For all our ups and downs, it was making the choice daily to love one another no matter what that saw us through. My return to the road after graduating put a strain on the relationship at times, but still our friendship and choice remained. While my wife had struggled with continuous pain, the result of a 2013 car accident with a big truck, we always made the most of our time together. Because of her pain she did not go out much when I was gone, and relied upon me to help her run errands when I was home, so she would not have to.

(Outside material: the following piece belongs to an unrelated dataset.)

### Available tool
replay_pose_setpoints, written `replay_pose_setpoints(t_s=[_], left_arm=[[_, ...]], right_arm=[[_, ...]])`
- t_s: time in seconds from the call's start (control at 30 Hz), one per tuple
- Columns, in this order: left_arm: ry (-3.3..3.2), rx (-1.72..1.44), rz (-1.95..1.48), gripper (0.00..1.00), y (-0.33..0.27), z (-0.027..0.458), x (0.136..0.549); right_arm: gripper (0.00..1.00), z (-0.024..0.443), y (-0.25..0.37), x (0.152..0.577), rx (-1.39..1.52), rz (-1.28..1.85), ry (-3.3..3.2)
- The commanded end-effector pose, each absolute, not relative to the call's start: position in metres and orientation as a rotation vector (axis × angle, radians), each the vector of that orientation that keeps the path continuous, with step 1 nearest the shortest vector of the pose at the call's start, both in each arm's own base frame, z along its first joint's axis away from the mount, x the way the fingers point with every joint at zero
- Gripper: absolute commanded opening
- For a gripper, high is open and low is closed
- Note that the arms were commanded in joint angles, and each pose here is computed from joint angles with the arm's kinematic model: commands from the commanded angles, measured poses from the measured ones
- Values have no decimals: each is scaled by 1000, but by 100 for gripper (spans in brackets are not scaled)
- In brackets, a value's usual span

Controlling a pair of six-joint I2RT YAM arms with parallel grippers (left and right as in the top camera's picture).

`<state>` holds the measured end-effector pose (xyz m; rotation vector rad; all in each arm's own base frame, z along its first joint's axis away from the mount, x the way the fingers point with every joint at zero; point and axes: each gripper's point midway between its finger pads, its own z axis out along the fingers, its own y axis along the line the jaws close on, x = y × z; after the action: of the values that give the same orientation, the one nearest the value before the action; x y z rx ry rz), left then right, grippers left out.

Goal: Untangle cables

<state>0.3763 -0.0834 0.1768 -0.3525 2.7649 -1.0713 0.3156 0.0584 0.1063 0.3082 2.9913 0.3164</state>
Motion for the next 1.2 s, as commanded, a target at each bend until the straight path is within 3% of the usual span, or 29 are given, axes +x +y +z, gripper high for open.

Through my psychology training, part of which is participating in counseling, and her taking my advice for personal counseling, we each began to grow and put our hurts behind us, making us stronger together and in our faith. I cherish the time we had together, and though I wish she was still here with me I am thankful she has gone home to the Lord and is no longer in pain.

We laid my wife to rest on June 25, 2020, at the church where our story started, on what would have been our eighth anniversary, surrounded by family both blood and church, with the pastor who married us helping us say goodbye and grieve our loss.

When I got the news she had passed, I was in Pennsylvania, and my company (Christenson Transportation) went above and beyond to get me back to Missouri the next day. So for the last two weeks I have been putting our affairs in order, getting my house ready for my extended absences, and packing away our memories — it’s a task I wish on no one. It’s been an extended lesson in just how much she did for us, running our home and taking care of business, while I concentrated on the business of trucking. I am ashamed to say I took her for granted.

So, to all my fellow drivers, remember it is very easy to get wrapped up in the day-to-day trucking life and fail to show our gratitude to those that matter. Life is but a vapor — we are only here for a little while, and then we are not. Take full advantage of the time you have at home with those you love. Never fail to express that love, for it is a choice we make, and one that never fails when we make it.